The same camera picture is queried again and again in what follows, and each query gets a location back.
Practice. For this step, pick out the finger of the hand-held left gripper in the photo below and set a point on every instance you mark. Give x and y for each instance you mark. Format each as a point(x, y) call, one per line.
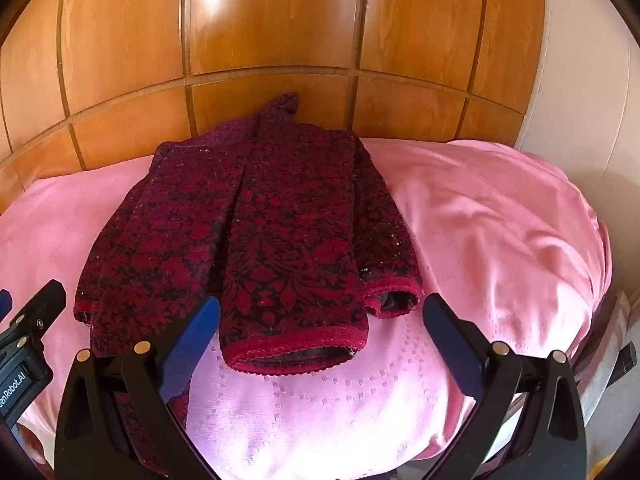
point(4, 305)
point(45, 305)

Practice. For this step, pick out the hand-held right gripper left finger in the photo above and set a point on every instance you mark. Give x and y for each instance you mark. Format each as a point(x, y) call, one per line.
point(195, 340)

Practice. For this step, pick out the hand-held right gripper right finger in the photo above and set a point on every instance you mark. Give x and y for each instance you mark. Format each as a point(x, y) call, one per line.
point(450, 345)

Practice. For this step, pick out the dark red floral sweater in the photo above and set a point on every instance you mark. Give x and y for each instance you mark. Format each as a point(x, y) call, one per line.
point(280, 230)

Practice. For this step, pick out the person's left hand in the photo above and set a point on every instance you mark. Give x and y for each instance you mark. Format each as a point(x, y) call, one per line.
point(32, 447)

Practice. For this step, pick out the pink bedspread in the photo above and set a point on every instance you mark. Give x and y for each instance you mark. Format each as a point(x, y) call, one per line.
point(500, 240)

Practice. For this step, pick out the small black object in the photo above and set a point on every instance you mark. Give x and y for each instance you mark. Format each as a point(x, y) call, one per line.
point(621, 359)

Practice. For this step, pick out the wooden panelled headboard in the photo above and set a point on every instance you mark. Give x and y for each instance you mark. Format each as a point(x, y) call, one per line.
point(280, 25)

= = = = =

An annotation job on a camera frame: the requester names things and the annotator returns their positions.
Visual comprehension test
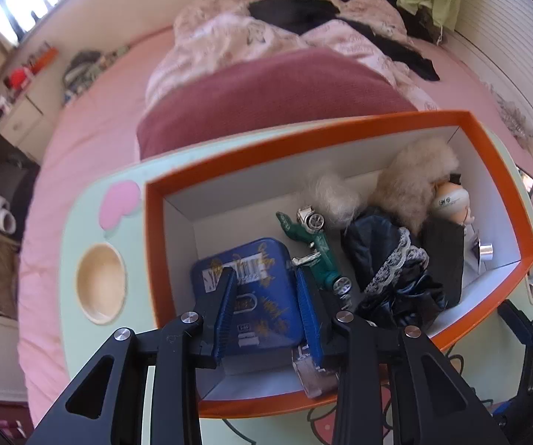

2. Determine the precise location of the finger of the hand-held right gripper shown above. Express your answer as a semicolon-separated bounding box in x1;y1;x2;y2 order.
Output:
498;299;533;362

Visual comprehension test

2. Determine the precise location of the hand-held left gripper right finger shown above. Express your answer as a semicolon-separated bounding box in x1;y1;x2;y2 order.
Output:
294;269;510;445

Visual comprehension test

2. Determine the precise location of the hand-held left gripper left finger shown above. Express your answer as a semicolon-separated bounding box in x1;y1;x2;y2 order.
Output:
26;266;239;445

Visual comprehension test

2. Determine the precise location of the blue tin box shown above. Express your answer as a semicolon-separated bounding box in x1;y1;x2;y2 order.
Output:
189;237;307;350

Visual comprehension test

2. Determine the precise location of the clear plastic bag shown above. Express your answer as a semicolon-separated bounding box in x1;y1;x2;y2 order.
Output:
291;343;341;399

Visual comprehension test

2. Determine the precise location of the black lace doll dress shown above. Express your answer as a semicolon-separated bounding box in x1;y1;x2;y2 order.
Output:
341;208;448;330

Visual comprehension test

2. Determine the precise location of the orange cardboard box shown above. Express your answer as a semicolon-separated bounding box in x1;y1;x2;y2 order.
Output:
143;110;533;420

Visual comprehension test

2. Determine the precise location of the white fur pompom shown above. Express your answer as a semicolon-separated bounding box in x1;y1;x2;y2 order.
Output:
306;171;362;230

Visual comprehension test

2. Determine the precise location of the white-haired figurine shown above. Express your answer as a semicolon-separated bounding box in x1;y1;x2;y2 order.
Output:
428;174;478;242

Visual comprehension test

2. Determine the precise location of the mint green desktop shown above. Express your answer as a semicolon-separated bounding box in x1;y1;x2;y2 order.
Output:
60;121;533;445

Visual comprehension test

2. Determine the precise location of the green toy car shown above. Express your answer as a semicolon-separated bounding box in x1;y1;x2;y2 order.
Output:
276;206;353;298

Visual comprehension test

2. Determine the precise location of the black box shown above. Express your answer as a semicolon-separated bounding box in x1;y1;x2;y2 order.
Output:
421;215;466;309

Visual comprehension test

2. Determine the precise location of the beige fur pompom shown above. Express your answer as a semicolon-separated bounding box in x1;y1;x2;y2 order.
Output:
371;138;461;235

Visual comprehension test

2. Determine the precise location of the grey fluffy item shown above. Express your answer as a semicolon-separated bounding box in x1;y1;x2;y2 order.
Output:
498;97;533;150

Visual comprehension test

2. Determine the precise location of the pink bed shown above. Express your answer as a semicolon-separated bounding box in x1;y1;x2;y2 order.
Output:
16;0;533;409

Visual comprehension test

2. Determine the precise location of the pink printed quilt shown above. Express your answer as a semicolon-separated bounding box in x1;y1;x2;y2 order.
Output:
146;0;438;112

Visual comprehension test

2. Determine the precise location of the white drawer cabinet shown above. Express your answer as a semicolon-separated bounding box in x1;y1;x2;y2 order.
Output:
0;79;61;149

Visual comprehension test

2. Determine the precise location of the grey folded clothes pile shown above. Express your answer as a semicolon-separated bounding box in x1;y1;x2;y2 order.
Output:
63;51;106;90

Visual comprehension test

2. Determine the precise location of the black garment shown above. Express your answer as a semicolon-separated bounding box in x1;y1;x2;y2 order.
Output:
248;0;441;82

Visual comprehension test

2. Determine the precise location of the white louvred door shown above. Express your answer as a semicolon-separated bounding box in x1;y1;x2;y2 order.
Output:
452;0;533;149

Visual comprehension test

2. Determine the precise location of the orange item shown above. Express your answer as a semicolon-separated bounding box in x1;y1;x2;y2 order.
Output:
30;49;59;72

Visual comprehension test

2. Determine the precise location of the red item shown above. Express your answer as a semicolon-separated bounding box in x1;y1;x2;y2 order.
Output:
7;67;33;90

= = = = =

→ What you need to do: Taking the listing line by line, count those with the word "item" and report that number only.

→ Task answer: 3